### HOW TO COMPLETE THIS TASK
Take each line in the entries below that holds "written" and show it.

### DATA EXCERPTS
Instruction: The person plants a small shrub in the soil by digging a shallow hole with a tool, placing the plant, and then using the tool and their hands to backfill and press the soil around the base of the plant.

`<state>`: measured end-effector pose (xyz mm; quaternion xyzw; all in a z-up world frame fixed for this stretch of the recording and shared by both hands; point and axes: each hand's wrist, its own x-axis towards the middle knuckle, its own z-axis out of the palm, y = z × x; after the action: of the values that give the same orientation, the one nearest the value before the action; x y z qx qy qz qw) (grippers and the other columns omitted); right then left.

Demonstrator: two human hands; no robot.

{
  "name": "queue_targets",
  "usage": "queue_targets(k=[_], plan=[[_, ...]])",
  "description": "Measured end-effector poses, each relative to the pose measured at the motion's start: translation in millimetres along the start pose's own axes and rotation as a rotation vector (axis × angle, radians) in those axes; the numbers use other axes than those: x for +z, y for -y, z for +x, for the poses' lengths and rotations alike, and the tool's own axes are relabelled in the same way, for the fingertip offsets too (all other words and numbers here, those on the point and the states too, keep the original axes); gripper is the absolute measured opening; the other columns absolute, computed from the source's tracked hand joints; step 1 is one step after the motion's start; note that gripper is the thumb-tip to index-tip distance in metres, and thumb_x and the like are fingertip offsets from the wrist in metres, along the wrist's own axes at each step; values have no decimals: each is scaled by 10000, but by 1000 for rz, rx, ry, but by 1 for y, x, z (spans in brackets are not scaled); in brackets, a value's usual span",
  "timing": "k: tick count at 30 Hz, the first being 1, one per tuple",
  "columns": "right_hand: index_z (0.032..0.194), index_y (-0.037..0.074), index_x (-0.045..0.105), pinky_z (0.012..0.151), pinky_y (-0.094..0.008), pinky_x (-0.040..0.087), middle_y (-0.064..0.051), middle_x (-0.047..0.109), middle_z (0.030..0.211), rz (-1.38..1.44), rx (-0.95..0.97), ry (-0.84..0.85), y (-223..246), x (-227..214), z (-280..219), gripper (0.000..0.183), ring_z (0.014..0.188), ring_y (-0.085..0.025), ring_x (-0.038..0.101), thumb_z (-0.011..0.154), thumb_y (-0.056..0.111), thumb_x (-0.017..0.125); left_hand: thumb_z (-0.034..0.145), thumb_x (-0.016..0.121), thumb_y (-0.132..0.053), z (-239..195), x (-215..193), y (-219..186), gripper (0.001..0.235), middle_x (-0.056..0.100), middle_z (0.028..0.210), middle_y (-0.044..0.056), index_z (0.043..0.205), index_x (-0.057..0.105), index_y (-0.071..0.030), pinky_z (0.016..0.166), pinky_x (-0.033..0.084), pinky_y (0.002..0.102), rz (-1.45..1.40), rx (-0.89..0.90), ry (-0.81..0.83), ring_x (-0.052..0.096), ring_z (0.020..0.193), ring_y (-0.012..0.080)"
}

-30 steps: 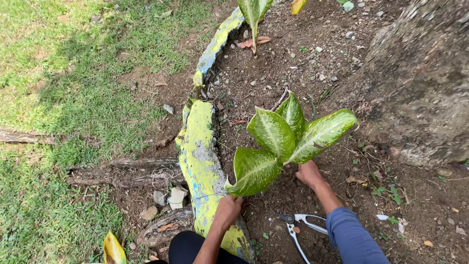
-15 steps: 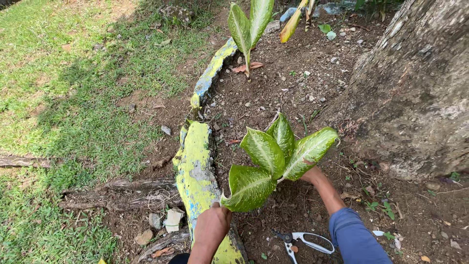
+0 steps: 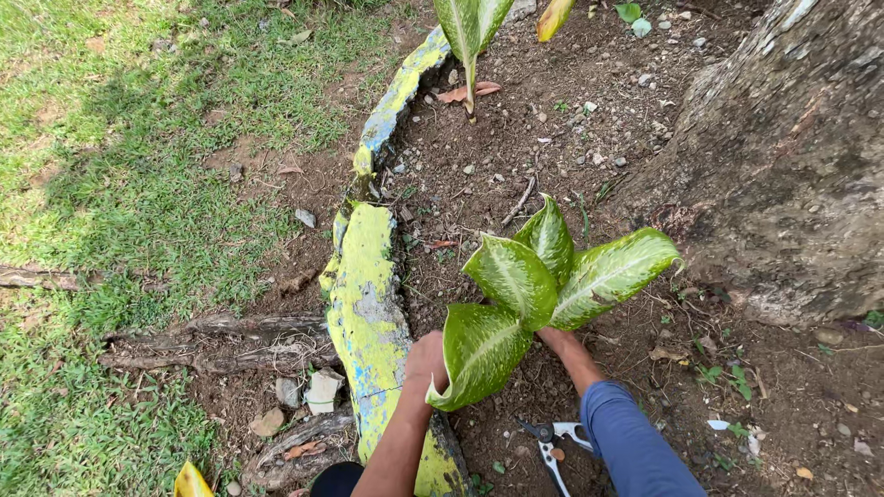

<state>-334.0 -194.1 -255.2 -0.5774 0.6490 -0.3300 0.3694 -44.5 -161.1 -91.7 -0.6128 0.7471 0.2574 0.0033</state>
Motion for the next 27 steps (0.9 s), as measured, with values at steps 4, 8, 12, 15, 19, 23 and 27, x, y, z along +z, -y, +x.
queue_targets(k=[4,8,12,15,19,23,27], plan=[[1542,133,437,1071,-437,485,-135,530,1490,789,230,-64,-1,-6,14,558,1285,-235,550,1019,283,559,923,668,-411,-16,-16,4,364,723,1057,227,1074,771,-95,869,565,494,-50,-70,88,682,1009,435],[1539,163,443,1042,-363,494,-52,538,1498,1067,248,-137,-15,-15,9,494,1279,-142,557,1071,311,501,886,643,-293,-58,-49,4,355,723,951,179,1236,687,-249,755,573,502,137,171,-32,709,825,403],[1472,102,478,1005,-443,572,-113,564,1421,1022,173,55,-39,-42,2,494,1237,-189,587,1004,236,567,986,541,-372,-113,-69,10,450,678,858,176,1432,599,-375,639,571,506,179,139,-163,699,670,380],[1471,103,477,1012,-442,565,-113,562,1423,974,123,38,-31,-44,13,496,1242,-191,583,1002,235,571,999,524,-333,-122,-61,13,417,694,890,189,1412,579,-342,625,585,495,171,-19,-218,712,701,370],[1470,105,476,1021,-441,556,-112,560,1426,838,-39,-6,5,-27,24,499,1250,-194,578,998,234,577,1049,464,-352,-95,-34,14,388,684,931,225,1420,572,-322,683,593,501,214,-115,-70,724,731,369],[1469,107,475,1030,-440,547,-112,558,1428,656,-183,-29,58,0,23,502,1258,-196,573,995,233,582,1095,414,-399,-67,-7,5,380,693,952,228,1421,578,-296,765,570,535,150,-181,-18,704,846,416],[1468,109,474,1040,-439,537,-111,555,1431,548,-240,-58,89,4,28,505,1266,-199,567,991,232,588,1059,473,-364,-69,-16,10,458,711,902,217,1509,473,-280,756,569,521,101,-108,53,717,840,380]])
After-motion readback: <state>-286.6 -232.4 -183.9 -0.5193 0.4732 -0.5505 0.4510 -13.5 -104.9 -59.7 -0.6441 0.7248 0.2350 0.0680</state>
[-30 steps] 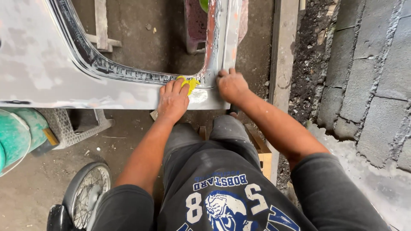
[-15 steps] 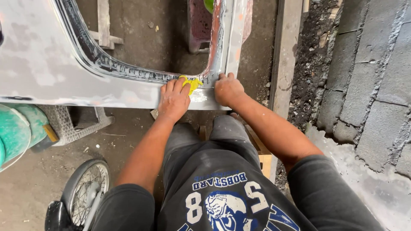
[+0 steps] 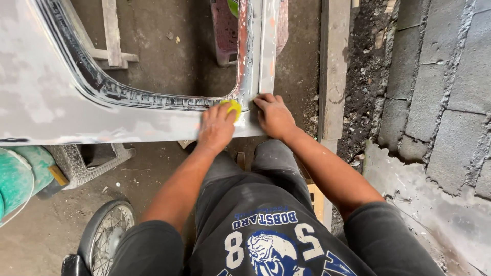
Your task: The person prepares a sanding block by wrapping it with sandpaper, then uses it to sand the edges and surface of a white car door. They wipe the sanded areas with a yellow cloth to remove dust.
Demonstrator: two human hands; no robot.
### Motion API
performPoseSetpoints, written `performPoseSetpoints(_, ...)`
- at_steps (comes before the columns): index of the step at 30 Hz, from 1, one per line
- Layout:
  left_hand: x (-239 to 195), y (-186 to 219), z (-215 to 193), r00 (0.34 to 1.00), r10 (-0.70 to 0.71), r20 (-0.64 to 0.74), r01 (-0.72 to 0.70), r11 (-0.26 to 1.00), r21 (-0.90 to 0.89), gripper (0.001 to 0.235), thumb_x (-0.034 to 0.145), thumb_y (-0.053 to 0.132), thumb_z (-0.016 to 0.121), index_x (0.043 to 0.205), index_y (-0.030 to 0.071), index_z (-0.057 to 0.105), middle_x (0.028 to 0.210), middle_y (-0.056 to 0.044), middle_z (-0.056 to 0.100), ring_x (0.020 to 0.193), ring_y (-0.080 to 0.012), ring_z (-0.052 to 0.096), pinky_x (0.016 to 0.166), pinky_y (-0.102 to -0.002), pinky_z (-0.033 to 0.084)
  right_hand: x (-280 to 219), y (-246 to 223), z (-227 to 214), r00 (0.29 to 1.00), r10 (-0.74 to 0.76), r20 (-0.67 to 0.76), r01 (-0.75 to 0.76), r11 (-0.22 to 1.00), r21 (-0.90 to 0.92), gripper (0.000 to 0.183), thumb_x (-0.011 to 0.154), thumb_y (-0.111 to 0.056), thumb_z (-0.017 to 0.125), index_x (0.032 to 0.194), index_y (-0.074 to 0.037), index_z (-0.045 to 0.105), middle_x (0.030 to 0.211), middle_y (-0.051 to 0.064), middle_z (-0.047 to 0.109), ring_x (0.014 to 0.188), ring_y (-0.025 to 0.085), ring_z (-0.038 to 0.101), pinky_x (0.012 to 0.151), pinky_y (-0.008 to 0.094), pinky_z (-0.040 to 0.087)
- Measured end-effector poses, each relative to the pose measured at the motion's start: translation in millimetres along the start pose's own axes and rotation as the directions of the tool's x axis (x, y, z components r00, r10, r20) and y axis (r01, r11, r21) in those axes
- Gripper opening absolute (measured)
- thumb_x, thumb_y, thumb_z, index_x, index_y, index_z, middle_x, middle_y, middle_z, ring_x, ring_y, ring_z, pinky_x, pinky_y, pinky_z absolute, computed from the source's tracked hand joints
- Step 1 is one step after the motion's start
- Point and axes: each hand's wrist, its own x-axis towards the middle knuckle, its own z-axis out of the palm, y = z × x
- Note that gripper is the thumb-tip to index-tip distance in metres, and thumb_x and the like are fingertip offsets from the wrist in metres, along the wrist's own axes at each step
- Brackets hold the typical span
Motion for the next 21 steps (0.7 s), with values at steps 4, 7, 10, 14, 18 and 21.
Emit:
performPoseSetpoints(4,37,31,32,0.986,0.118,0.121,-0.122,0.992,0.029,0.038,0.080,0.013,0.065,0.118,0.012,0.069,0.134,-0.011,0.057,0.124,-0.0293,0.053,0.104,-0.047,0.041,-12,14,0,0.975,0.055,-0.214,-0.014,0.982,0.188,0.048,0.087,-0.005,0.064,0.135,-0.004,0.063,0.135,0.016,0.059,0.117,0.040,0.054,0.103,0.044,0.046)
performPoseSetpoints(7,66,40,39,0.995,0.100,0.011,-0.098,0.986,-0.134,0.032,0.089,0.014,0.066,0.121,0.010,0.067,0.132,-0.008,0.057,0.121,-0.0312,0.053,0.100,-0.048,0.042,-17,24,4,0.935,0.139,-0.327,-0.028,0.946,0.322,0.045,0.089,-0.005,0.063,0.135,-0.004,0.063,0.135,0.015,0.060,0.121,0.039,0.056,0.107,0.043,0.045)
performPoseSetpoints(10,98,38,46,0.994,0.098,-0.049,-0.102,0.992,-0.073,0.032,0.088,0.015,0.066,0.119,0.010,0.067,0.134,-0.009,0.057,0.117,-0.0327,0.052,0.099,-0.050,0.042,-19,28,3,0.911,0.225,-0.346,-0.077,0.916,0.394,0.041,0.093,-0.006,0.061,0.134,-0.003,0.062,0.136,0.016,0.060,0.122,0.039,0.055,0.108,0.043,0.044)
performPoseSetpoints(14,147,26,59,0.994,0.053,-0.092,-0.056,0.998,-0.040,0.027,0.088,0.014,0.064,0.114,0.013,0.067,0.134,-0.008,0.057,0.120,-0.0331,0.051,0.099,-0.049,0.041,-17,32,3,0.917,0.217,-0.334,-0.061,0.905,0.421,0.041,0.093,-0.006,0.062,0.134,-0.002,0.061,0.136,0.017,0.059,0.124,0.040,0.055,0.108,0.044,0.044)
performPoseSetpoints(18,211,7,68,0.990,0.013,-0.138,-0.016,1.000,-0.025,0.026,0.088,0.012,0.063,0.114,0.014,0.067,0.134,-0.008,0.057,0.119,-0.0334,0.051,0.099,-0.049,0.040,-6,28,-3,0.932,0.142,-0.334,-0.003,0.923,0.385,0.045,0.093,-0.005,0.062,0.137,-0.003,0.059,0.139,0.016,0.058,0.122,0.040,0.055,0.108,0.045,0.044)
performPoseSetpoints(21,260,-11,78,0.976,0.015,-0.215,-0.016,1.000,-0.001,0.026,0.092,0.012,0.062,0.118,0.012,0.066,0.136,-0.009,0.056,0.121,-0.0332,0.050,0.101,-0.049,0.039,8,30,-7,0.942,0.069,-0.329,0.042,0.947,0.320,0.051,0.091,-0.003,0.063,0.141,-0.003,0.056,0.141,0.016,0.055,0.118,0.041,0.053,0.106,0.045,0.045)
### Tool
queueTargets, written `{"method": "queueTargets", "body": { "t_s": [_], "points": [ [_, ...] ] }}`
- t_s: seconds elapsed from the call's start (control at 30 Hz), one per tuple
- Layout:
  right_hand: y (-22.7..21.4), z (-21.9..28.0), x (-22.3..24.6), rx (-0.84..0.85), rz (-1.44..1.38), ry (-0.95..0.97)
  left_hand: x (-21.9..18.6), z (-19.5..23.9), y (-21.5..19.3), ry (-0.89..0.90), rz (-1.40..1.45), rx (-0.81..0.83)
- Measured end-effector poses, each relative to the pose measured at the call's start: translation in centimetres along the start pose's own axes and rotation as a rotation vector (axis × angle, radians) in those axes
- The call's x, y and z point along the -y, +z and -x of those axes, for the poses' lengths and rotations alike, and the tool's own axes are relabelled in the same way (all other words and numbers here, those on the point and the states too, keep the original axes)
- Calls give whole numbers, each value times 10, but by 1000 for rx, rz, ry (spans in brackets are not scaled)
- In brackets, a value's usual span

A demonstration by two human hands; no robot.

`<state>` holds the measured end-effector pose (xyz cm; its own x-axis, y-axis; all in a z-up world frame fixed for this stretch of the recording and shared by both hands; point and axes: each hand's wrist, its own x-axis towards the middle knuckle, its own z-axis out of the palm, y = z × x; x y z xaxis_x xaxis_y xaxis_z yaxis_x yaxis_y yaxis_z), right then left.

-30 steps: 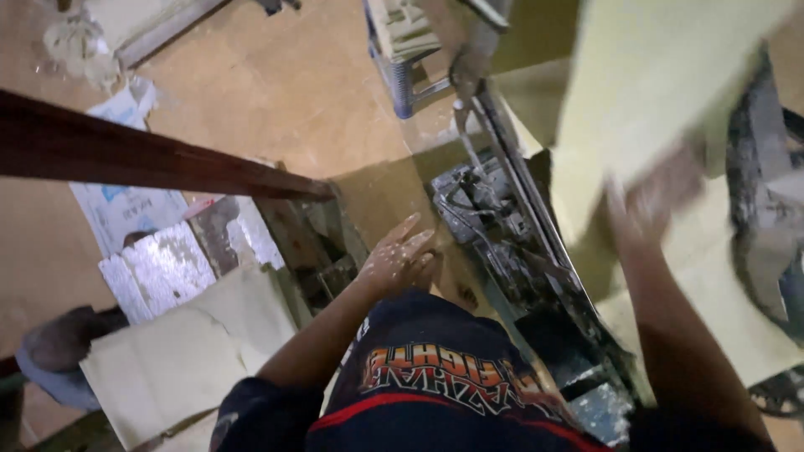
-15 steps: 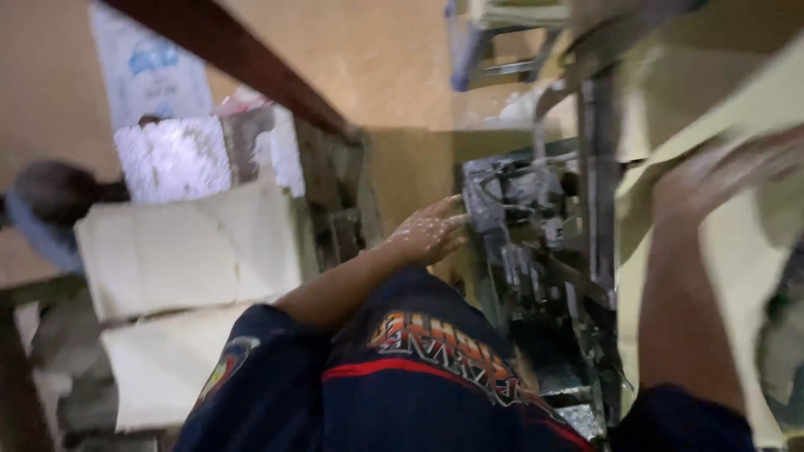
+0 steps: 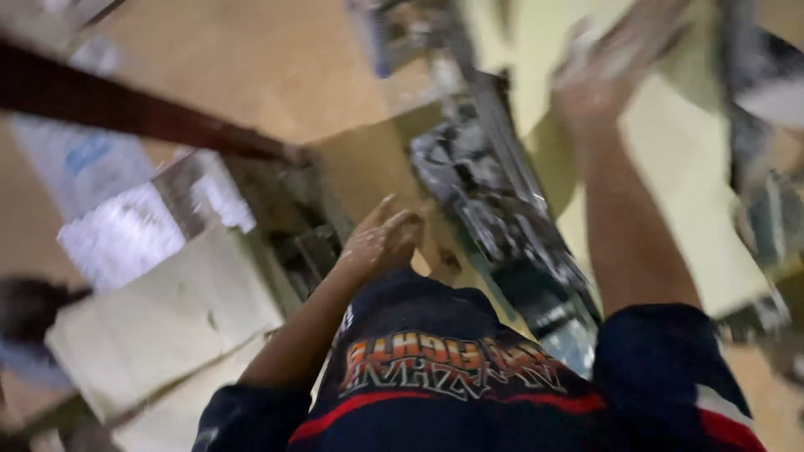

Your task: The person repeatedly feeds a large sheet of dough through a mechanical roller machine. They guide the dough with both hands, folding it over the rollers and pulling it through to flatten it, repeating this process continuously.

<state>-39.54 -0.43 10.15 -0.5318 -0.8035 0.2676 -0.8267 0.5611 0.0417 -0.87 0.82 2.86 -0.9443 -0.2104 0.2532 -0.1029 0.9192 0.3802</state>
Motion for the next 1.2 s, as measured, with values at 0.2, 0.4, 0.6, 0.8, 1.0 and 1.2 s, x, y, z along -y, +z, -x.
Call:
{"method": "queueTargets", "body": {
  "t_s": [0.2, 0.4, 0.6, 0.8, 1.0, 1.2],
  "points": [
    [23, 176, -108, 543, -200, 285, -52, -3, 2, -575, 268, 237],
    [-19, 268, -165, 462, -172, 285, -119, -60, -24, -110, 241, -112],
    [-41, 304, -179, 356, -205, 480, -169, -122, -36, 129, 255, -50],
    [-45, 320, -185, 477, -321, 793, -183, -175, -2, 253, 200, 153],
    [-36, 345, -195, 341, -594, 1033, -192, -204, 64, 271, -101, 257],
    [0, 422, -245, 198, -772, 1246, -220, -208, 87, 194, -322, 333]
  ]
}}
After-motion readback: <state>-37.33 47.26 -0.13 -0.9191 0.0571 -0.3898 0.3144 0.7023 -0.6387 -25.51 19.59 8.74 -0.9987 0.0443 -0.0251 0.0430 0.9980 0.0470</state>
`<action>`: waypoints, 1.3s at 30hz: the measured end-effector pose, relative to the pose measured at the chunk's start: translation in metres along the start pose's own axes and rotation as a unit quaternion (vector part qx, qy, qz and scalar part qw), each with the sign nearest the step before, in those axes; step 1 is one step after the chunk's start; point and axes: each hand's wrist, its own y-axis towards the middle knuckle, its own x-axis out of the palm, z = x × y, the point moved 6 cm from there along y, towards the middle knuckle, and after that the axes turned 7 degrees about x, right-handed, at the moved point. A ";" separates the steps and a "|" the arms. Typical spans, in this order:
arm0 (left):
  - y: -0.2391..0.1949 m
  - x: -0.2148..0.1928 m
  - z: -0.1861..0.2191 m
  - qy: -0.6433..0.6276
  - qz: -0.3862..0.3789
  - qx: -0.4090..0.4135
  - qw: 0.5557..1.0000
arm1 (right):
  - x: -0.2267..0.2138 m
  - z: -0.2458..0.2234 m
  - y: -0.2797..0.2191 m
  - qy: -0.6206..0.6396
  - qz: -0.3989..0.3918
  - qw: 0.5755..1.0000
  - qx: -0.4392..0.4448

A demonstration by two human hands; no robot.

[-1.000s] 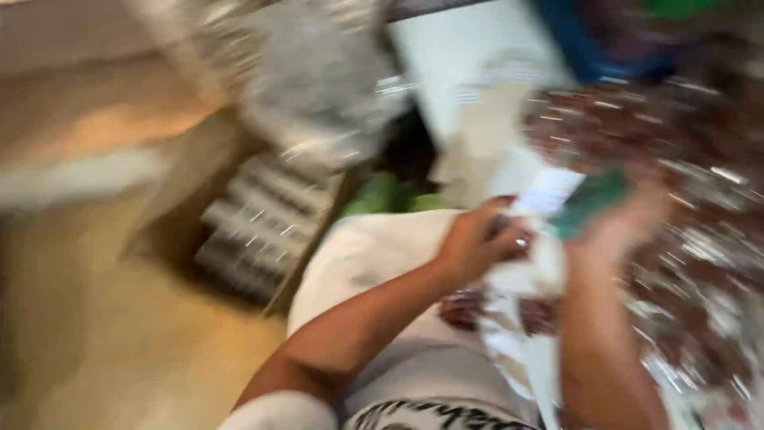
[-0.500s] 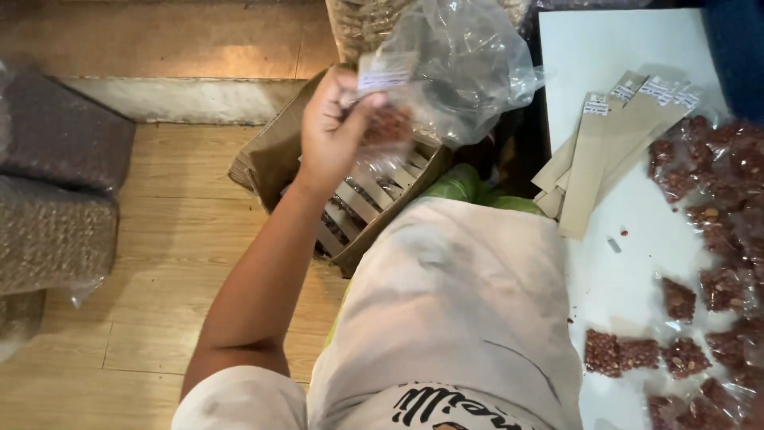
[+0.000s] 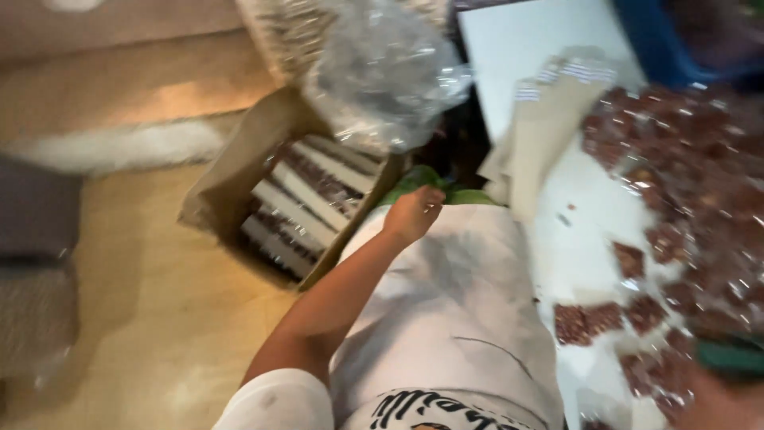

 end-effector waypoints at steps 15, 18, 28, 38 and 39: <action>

### EXERCISE OUTPUT
performPoseSetpoints, written `performPoseSetpoints(_, ...)`
queueTargets, written `{"method": "queueTargets", "body": { "t_s": [_], "points": [ [_, ...] ] }}`

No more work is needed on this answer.